Pancreatic High-Grade Neuroendocrine Neoplasms in the Korean Population: A Multicenter Study
김혜령,안소연,이경분,안상정,박도윤,김조헌,강동욱,김민주,장미수,정은선,김준미,최윤정,진소영,장희경,조미연,강윤경,강명희,안수민,김윤화,홍승모,Gastrointestinal Pathology Study Group of the Korean Society of Pathol 대한암학회 2020 Cancer Research and Treatment Vol.52 No.1
Purpose The most recent 2017 World Health Organization (WHO) classification of pancreatic neuroendocrine neoplasms (PanNENs) has refined the three-tiered 2010 scheme by separating grade 3 pancreatic neuroendocrine tumors (G3 PanNETs) from poorly differentiated pancreatic neuroendocrine carcinomas (PanNECs). However, differentiating between G3 Pan- NETs and PanNECs is difficult in clinical practice. Materials and Methods Eighty-two surgically resected PanNENs were collected from 16 institutions and reclassified according to the 2017 WHO classification based on the histological features and proliferation index (mitosis and Ki-67). Immunohistochemical stains for ATRX, DAXX, retinoblastoma, p53, Smad4, p16, and MUC1 were performed for 15 high-grade PanNENs. Results Re-classification resulted in 20 G1 PanNETs (24%), 47 G2 PanNETs (57%), eight G3 welldifferentiated PanNETs (10%), and seven poorly differentiated PanNECs (9%). PanNECs showed more frequent diffuse nuclear atypia, solid growth patterns and apoptosis, less frequent organoid growth and regular vascular patterns, and absence of low-grade PanNET components than PanNETs. The Ki-67 index was significantly higher in PanNEC (58.2%± 15.1%) compared to G3 PanNET (22.6%±6.1%, p < 0.001). Abnormal expression of any two of p53, p16, MUC1, and Smad4 could discriminate PanNECs from G3 PanNETs with 100% specificity and 87.5% sensitivity.

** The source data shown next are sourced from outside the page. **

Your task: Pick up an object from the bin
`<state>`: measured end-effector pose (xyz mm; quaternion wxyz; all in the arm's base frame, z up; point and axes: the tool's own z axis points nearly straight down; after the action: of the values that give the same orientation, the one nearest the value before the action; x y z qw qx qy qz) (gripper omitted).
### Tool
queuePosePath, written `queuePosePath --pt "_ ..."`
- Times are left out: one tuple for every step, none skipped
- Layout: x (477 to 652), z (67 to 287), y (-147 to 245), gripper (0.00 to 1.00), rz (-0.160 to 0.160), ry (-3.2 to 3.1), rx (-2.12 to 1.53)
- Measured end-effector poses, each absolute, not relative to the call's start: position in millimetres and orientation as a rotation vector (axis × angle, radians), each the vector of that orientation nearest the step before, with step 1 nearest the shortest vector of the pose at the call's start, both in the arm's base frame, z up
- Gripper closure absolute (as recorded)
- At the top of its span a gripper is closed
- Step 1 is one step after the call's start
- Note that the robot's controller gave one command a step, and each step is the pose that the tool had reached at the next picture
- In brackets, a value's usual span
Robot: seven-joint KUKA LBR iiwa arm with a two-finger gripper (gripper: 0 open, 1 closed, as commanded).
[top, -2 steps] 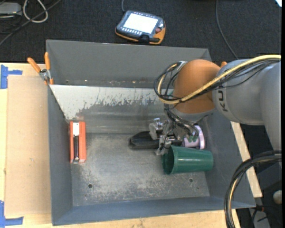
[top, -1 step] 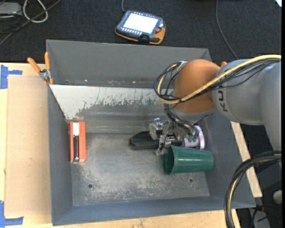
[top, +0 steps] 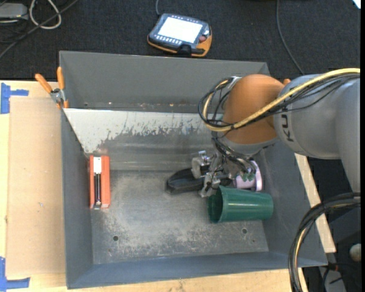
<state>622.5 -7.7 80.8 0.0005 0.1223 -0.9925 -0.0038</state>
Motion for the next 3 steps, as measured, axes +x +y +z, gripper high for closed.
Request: queuePosePath --pt "620.9 91.2 -7.4 1.00 -0.013 -3.112 0.382" --pt "621.3 103.5 -7.5 1.00 -0.012 -3.114 0.381" --pt "620.5 119.4 -7.3 1.00 -0.013 -3.112 0.379"
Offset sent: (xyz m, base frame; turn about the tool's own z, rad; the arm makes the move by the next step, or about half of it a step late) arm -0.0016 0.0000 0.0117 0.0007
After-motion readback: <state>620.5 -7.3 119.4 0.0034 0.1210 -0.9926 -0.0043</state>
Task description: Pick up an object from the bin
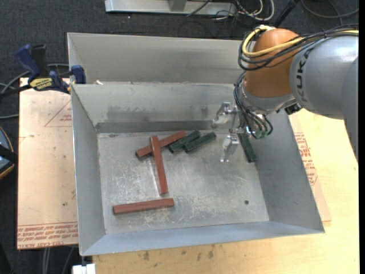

Conclusion Histological features supporting the diagnosis of PanNECs over G3 PanNETs were the absence of a low-grade PanNET component in the tumor, the presence of diffuse marked nuclear atypia, solid growth pattern, frequent apoptosis and markedly increased proliferative activity with homogeneous Ki-67 labeling. Immunohistochemical stains for p53, p16, MUC1, and Smad4 may be helpful in distinguishing PanNECs from G3 PanNETs in histologically ambiguous cases, especially in diagnostic practice when only small biopsied tissues are available.